In Aerospike there is a single configuration file on each database node which specifies parameters for network, namespace, log and datacenter replication. For a given namespace most of the information in the configuration files will be the same.

  • Amazon EC2 - recommendations for configuring port, ip address, heartbeat mode, rack awareness and other parameters
  • Google Cloud Compute - recommendations for configuring network, firewall, and clusters
  • Network - configure port, ip address, heartbeat mode, rack awareness and other parameters
  • Namespace - configure data storage location, data retention and data replication
  • Access Control - configure Access Control for user, role, and privilege creation and maintenance
  • LDAP - configure using an External Authentication system
  • Encryption at Rest - configure encrypting database record data on storage devices using symmetric AES-128 encryption
  • Consistency - configure namespace with "strong-consistency"
  • Log - configure log location and logging level, and learn use of logrotate tool
  • Cross-Datacenter Replication - establish and configure Cross-Datacenter Replication (XDR) for Aerospike Enterprise Edition customers (set parameters, establish topology, configure network and specify data replication)
  • Non-Root - set-up Aerospike to run as a non-root user

Manage

Aerospike management functions include starting and stopping Aerospike and XDR services, adjusting data retention policies, and managing Aerospike features like indexes, queries, scans, and UDFs.

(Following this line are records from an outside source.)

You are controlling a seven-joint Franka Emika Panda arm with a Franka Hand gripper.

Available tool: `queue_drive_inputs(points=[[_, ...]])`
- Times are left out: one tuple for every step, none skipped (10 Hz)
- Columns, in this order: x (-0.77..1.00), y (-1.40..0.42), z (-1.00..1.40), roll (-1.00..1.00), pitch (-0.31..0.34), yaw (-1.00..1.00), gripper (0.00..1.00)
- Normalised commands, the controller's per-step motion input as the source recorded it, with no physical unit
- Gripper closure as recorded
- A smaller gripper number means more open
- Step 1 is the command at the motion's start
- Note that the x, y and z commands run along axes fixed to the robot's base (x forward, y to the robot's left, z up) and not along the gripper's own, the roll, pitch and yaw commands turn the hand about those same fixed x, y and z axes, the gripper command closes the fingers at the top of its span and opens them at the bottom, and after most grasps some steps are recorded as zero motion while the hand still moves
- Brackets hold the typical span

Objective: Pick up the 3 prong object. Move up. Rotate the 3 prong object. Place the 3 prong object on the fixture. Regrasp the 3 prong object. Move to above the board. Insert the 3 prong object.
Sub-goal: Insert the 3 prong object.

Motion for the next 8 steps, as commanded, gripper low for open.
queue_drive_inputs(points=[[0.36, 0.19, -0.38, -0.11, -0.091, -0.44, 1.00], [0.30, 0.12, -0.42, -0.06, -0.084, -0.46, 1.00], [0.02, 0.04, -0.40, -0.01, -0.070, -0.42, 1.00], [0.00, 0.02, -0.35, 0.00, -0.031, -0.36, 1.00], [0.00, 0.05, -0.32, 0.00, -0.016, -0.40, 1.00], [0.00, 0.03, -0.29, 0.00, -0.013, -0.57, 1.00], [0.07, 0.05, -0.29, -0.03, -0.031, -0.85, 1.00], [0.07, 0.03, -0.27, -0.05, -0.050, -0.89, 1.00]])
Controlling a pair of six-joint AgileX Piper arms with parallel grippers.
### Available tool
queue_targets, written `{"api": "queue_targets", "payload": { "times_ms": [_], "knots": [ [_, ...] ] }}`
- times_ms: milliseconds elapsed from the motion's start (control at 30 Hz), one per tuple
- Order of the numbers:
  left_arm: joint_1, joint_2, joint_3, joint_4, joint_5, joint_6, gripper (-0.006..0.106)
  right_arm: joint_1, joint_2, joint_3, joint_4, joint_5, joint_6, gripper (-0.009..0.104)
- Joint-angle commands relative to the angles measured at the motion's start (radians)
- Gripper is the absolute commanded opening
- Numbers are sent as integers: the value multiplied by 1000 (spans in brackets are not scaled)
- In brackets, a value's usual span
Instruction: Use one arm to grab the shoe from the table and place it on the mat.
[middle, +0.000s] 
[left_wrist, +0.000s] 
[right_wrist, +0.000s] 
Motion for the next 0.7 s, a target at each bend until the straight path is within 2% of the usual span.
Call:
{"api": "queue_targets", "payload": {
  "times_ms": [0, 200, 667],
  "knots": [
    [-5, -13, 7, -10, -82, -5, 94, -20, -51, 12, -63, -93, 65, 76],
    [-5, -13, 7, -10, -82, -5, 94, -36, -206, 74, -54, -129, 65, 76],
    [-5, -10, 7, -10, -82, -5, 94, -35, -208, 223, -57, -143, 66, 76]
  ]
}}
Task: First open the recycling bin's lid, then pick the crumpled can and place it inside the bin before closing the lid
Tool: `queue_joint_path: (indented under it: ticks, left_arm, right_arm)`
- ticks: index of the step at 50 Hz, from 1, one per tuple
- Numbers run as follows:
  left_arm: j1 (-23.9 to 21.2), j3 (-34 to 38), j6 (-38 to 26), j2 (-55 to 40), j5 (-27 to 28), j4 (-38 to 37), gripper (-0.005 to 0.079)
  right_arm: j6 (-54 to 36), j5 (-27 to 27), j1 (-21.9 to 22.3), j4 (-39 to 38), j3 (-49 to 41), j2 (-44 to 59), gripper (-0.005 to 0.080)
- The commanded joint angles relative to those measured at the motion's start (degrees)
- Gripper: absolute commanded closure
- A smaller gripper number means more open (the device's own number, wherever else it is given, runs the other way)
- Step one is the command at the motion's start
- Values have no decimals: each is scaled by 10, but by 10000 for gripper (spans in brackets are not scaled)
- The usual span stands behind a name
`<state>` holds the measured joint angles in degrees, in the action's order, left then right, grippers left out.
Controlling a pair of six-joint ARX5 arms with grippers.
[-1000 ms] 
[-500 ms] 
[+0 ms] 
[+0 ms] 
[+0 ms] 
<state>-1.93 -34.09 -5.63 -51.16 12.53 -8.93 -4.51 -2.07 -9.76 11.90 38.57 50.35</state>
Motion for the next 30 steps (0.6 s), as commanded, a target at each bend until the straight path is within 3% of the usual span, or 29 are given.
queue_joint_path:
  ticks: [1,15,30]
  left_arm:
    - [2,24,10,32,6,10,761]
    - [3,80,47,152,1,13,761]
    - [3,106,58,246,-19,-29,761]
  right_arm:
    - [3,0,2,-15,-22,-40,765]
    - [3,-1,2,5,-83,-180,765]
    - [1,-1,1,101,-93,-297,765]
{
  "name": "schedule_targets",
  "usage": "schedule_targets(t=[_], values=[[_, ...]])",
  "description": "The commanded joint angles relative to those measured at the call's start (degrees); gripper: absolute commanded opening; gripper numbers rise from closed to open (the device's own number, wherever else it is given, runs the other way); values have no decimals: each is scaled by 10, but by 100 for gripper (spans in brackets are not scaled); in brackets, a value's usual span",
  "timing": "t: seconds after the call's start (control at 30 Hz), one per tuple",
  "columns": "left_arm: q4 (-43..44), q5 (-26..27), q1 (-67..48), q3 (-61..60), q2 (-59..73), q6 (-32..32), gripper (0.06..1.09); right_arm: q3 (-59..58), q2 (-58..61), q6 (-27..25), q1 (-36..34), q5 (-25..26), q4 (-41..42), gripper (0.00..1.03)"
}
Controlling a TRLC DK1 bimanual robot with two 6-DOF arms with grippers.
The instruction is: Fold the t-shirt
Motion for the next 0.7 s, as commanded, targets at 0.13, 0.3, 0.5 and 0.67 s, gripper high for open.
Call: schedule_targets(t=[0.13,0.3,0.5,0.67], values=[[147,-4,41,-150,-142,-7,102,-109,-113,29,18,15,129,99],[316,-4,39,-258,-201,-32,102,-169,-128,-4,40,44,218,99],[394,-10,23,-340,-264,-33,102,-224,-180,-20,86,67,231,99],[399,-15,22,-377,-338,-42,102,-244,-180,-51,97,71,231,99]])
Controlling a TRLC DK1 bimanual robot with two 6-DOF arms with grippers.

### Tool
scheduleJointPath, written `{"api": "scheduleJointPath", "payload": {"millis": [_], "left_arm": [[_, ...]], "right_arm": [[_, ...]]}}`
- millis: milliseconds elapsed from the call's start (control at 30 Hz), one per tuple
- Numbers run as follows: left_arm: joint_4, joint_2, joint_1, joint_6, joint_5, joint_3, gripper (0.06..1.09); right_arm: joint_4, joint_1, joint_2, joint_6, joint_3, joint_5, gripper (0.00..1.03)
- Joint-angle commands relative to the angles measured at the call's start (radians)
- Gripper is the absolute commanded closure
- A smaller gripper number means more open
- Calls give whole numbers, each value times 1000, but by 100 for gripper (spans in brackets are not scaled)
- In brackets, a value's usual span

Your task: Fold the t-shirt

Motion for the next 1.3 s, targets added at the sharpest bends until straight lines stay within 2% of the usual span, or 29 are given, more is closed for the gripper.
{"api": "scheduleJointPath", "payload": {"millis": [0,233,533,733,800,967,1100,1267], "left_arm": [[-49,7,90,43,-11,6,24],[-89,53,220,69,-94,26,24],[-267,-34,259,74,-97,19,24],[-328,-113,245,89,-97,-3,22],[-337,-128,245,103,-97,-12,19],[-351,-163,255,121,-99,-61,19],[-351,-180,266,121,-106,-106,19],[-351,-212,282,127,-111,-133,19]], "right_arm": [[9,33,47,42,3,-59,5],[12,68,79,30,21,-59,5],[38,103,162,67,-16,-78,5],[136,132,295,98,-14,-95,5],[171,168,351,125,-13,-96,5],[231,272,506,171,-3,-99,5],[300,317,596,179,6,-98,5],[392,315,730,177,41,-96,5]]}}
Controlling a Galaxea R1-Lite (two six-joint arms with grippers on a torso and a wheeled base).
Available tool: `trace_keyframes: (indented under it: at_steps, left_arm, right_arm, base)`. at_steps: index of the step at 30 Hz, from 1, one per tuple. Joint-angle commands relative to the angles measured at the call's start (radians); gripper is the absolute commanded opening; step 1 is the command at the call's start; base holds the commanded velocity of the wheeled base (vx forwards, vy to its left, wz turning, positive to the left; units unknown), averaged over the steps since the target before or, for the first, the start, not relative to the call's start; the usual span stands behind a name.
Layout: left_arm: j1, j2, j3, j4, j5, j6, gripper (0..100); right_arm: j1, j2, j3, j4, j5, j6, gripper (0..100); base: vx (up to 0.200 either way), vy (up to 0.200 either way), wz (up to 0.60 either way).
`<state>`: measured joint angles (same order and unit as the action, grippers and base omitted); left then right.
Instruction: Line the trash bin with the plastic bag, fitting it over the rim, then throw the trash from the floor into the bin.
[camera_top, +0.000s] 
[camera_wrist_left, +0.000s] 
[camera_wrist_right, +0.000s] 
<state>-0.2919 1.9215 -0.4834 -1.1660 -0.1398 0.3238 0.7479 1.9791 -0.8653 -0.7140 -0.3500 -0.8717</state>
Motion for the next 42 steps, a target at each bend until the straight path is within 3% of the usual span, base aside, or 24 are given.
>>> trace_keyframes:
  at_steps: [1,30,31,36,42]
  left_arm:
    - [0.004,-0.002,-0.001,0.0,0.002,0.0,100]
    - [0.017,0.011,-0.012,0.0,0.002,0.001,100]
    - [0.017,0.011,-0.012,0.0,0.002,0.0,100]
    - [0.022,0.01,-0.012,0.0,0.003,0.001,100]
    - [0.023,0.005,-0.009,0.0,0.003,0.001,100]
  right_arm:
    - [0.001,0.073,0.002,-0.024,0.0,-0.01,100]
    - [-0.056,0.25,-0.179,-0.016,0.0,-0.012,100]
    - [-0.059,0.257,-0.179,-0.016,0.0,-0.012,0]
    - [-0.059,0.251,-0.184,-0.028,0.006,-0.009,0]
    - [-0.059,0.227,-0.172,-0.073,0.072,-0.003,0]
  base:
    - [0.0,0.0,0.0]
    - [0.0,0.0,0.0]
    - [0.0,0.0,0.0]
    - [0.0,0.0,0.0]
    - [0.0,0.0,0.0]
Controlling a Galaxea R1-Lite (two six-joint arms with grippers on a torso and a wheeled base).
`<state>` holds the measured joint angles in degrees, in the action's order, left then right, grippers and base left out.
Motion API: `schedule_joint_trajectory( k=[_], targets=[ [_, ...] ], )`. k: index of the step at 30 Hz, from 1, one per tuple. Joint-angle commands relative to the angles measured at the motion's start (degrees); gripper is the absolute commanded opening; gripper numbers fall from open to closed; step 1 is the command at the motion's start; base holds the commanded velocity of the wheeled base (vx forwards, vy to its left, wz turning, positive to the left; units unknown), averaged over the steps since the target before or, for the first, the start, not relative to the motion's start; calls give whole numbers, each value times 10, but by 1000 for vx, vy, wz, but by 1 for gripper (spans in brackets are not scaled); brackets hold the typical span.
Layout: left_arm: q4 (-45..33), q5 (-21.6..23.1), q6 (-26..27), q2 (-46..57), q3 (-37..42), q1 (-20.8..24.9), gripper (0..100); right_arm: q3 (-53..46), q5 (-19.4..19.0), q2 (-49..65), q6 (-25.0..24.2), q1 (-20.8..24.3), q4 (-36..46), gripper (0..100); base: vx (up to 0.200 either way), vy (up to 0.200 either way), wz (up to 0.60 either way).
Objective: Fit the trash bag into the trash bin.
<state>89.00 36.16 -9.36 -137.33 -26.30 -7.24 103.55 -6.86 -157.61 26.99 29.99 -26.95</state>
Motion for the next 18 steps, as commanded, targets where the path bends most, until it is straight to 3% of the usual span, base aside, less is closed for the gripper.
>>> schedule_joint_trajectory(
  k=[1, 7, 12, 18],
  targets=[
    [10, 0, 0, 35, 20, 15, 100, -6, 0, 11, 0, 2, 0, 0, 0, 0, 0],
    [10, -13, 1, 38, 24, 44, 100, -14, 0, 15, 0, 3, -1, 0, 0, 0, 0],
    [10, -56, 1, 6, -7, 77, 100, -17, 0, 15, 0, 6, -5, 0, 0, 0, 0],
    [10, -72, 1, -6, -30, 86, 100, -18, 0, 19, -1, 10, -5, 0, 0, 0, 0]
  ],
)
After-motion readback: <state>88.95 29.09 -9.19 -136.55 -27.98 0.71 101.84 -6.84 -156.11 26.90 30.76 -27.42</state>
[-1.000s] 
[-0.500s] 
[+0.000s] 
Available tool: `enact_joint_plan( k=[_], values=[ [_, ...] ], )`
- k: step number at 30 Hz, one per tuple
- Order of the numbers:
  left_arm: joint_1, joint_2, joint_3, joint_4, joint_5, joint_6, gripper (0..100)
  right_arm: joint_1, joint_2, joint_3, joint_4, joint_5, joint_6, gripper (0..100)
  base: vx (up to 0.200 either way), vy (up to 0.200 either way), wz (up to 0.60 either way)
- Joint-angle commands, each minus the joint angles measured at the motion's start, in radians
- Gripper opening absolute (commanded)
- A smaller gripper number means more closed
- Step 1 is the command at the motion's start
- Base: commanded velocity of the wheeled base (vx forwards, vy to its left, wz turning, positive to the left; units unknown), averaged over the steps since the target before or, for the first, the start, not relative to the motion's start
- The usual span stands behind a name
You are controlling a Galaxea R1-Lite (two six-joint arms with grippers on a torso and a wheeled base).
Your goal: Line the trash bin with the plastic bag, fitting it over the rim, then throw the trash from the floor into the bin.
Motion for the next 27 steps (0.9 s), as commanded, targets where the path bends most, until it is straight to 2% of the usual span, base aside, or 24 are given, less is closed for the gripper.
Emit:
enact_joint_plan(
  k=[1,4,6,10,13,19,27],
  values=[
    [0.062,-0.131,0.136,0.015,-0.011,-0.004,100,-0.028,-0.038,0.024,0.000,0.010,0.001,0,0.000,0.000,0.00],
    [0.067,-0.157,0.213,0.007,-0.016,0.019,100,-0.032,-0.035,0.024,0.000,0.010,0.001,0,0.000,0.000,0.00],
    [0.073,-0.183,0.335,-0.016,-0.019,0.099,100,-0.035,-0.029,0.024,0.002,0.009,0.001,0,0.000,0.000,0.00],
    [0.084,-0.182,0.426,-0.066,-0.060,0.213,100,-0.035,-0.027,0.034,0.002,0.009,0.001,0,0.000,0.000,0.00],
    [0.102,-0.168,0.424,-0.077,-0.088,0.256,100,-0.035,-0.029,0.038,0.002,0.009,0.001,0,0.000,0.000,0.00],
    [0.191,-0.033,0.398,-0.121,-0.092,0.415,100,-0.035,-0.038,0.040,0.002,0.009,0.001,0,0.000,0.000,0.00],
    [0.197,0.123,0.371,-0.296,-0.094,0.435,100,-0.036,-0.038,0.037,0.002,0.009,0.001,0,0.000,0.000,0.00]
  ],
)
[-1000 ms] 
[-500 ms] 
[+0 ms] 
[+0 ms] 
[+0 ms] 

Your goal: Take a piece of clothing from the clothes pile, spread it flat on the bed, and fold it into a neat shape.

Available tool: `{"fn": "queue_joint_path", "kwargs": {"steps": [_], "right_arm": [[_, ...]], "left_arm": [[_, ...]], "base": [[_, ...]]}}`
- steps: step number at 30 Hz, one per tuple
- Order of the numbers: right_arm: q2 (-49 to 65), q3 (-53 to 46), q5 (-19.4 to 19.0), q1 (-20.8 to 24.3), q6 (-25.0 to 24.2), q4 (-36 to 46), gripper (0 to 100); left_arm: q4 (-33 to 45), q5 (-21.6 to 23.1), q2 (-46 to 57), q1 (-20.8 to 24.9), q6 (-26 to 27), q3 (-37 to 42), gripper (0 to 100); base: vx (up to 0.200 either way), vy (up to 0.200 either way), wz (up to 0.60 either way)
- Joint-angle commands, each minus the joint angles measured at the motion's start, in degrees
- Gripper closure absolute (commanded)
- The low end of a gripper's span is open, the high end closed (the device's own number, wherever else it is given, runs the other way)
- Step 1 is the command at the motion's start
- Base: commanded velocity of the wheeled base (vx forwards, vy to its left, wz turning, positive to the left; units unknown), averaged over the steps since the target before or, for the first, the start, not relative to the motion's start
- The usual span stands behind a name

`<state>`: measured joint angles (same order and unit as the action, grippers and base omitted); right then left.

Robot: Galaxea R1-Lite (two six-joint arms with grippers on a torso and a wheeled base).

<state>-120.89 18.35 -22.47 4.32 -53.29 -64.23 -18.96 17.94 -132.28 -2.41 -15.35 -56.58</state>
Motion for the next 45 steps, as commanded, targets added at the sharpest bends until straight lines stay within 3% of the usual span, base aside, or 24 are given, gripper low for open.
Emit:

  • Aerospike Daemon - control the Aerospike Daemon with the SysV init script
  • Aerospike systemd - control the Aerospike Daemon with systemd
  • Consistency - add and remove nodes in strong consistency namespaces, as well as how to detect and repair unavailability
  • Log Files - working with the Log File
  • Storage Capacity - setting data eviction, time-to-live and defragmentation parameters
  • Migrations - understanding, managing and monitoring migrations
  • Sets - use asadm to set and manage parameters for a set
  • Indexes - use asadm to create and manage secondary indexes
  • Queries - use asadm to set and update parameters for queries across a cluster
  • Scans - set configuration parameters to manage scans
  • UDFs - using asadm and aql tools or a Java, C# or C client to manage UDFs

Upgrade

Aerospike supports upgrading a cluster or repairing a server without service downtime and without data loss.

Monitor

It is important to monitor your Aerospike system in order to decrease operational response time to outage events such as hardware failure and software errors. Also, some monitoring tools (such as the Aerospike Monitoring Stack) can provide trend data to allow your operations team to effectively recognize and address future scale hurdles. Important metrics can be gathered in the areas of applications, memory, networks, storage, services and trends.

  • Key Metrics - recommended metrics to use for monitoring and trending
  • Latency - access latency trends from Aerospike Logs

Troubleshoot

note

Make sure to consult and search over the Knowledge-Base topics as a wide variety of issues and remediations are covered there.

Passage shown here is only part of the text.